COLLECTED DATA:

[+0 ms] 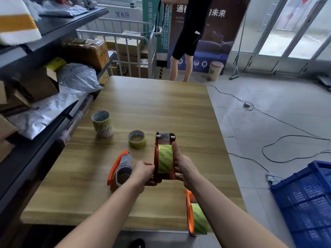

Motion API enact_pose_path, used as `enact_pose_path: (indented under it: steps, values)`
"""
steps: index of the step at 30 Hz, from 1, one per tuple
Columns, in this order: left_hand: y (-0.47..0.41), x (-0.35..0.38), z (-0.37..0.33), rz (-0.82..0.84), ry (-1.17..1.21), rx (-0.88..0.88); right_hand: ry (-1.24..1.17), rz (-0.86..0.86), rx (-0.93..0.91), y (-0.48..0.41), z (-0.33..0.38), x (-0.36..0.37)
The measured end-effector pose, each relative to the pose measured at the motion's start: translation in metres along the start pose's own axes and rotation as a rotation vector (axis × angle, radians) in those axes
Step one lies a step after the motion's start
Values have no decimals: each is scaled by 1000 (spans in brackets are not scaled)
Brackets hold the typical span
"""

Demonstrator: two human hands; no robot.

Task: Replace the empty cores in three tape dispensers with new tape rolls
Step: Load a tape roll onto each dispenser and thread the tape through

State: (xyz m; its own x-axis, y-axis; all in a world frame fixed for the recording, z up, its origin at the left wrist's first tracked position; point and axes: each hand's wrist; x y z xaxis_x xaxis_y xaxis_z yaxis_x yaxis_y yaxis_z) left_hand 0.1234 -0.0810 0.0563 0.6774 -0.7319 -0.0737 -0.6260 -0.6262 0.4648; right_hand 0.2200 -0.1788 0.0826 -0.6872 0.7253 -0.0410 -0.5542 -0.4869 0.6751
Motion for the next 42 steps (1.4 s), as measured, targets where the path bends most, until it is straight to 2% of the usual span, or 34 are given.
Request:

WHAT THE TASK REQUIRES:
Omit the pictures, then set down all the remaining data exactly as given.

SOLUTION FOR THIS PROBLEM:
[+0 ms] 

Motion API enact_pose_path, used as `enact_pose_path: (indented under it: steps, values)`
"""
steps: index of the step at 30 Hz, from 1, one per tuple
Columns, in this order: left_hand: y (-0.47..0.41), x (-0.35..0.38), z (-0.37..0.33), rz (-0.82..0.84), ry (-1.17..1.21), rx (-0.88..0.88); right_hand: ry (-1.24..1.17), rz (-0.86..0.86), rx (-0.93..0.91), y (-0.48..0.41), z (-0.33..0.38), x (-0.36..0.37)
The measured end-effector pose, each relative to the pose measured at the motion's start: translation in metres along the start pose's own axes and rotation as a rotation vector (axis × angle, radians) in those axes
Step one lies a step after the motion's start
Values have no decimals: each is scaled by 1000 (spans in brackets are not scaled)
Brackets hold the typical span
"""

Demonstrator: two human hands; no robot.

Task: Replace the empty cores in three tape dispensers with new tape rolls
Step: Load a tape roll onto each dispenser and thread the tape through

State: (xyz m; its own x-axis, y-axis; all in a world frame fixed for the recording, z up, its origin at the left wrist's first tracked position; point and axes: each hand's wrist; x y z xaxis_x xaxis_y xaxis_z yaxis_x yaxis_y yaxis_z) left_hand 0.1234 -0.0810 0.0563 0.6774 -0.7319 -0.0737 -0.6260 -0.6262 0.4648; right_hand 0.2200 -0.1788 0.0826 -0.6872 0.7253 -0.0410 -0.5542 -0.4869 0.6751
Motion for the next 42 steps (1.4 s), as measured, targets where the path bends most, until it is straight to 2% of the usual span, or 34 are given.
Request:

Work on this exercise is finished, so nothing remains.